Required Skills & Experience
Cloud Native Architecture :
Design and operate resilient, scalable Azure cloud native platforms aligned to enterprise standards and RUN SLAs
DevSecOps & GitOps :
Implement secure CI/CD and GitOps pipelines with built in security, policy enforcement, and automated controls
Cloud Landing Zone & Policy Management :
Operate and govern Azure Landing Zones using Azure Policy, RBAC, guardrails, and compliance automation
Platform & COE Tooling:
Build and support reusable COE accelerators, golden paths, templates, and automation frameworks
AIOps & Observability :
Enable proactive monitoring, logging, alerting, and AIOps driven insights for platform reliability and incident reduction
FinOps :
Embed cost governance, tagging, budgets, and optimization practices into platform operations
Cloud Architecture (RUN focused):
Translate client approved architectures into operable, supportable, and compliant Azure platforms
Containers & Kubernetes:
Design, deploy, and operate container platforms using Kubernetes, AKS, Docker, and Helm
Infrastructure as Code:
Provision and manage Azure infrastructure using Terraform and automated pipelines
API & Integration Platforms:
Design and support secure APIs and integrations using Azure API Management (APIM)

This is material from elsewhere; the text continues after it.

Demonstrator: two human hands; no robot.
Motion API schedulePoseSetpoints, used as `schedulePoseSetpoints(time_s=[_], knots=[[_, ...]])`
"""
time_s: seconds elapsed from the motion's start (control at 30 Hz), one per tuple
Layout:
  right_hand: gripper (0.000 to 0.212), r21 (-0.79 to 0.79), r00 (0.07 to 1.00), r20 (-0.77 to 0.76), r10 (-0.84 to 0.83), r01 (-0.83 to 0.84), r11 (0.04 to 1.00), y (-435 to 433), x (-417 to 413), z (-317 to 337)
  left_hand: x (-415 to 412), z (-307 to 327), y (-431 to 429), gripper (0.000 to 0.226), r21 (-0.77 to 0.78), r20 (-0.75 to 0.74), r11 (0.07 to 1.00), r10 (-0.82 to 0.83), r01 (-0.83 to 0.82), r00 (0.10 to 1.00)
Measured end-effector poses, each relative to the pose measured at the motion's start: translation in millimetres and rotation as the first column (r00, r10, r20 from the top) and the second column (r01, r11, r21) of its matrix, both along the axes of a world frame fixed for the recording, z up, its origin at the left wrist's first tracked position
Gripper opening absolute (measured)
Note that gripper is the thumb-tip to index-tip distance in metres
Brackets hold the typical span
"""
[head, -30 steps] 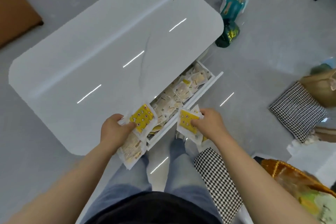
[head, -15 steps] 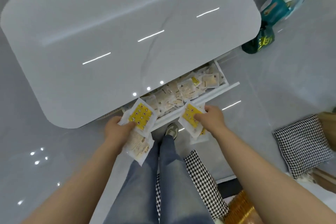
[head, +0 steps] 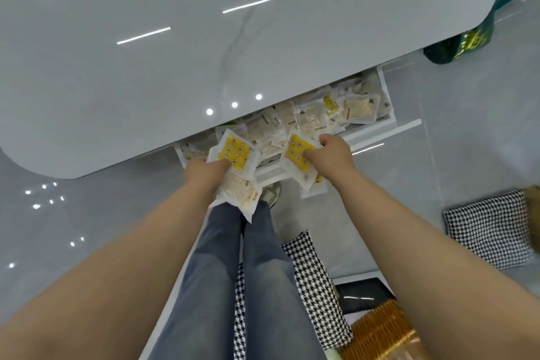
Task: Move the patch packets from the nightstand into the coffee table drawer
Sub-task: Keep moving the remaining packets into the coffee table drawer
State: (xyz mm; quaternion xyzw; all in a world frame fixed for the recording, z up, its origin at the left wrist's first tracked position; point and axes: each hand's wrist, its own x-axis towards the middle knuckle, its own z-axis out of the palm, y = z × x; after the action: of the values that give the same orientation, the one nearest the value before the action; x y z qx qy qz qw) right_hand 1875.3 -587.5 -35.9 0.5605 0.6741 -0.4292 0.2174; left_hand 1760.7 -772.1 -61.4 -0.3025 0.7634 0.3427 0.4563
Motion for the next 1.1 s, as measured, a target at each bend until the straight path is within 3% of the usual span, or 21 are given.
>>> schedulePoseSetpoints(time_s=[0.07,0.2,0.33,0.4,0.5,0.63,0.7,0.8,0.87,1.0,1.1], knots=[[0.038,0.002,1.000,0.008,0.004,-0.004,1.000,1.9,-3.3,-13.0,-2.9,-18.1,6.6,0.024,-0.001,0.036,0.998,0.061,-0.061,0.998],[0.010,-0.006,1.000,-0.003,-0.008,0.008,1.000,7.6,-8.8,-33.4,-7.4,-46.6,18.2,0.034,0.046,0.154,0.960,0.267,-0.277,0.951],[0.013,0.001,1.000,-0.018,-0.021,0.021,1.000,13.6,-11.7,-51.1,-8.8,-64.6,23.7,0.060,0.139,0.208,0.935,0.295,-0.327,0.933],[0.014,-0.001,1.000,-0.014,-0.015,0.015,1.000,15.3,-13.9,-56.9,-8.0,-67.9,23.9,0.074,0.128,0.186,0.977,0.147,-0.173,0.971],[0.010,-0.015,0.999,-0.027,0.018,-0.018,1.000,16.2,-19.7,-60.6,-6.6,-68.9,20.7,0.072,0.022,0.035,0.980,-0.201,0.200,0.979],[0.011,-0.062,0.998,-0.059,0.033,-0.037,0.997,18.9,-31.0,-62.2,-6.8,-61.3,17.5,0.052,-0.076,-0.080,0.773,-0.634,0.630,0.769],[0.005,-0.063,0.997,-0.062,0.049,-0.052,0.997,20.3,-37.7,-62.9,-7.5,-56.8,15.9,0.049,-0.097,-0.111,0.694,-0.720,0.713,0.686],[0.043,-0.027,0.998,0.019,0.065,-0.064,0.998,23.0,-43.6,-67.3,-8.8,-51.3,13.5,0.047,-0.102,-0.129,0.608,-0.793,0.787,0.596],[0.054,0.028,0.983,0.130,0.127,-0.132,0.991,23.8,-43.4,-66.5,-9.4,-45.5,12.3,0.045,-0.107,-0.134,0.532,-0.845,0.840,0.518],[0.049,0.131,0.875,0.200,0.441,-0.470,0.873,19.5,-37.7,-53.1,-10.1,-31.2,8.1,0.044,-0.113,-0.145,0.434,-0.897,0.894,0.417],[0.043,0.122,0.768,0.212,0.604,-0.634,0.763,12.7,-31.5,-32.1,-13.0,-13.3,5.4,0.043,-0.116,-0.145,0.385,-0.918,0.915,0.368]])
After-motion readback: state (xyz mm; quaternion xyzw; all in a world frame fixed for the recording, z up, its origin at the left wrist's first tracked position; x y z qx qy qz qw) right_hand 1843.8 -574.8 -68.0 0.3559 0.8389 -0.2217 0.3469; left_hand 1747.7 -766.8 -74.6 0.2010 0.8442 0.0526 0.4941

Event & Streaming Platforms:
Support cloud native messaging and streaming solutions using Kafka and managed services
Scripting & Automation:
Develop operational automation using Python and platform SDKs
Agile & ITSM Alignment:
Operate within Agile delivery models while supporting ITSM, incident, change, and problem management processes
Certifications:
Microsoft Certified: Azure Solutions Architect Expert (AZ 305) - Required
Microsoft Certified: Azure Administrator Associate (AZ 104) - Required
AZ 400 (DevOps Engineer Expert)
AZ 500 (Azure Security Engineer Associate)
ITIL 4 Foundation
Terraform Associate
Responsibilities:
Azure Platform RUN Ownership Act as L3/L4 escalation point for Azure platform incidents across IaaS, PaaS, landing zones, and Terraform based deployments. Lead root cause analysis (RCA) for P1/P2 incidents and drive permanent fixes through automation and design improvements. Ensure platform services meet availability, reliability, and performance SLAs.
Landing Zone & Governance Operations Operate and govern Azure Landing Zones, including RBAC models, Azure Policy, network/security baselines, and compliance monitoring. Detect and remediate configuration drift using policy as code and IaC controls. Maintain operational RACI alignment across Platform, Security, FinOps, and Network teams.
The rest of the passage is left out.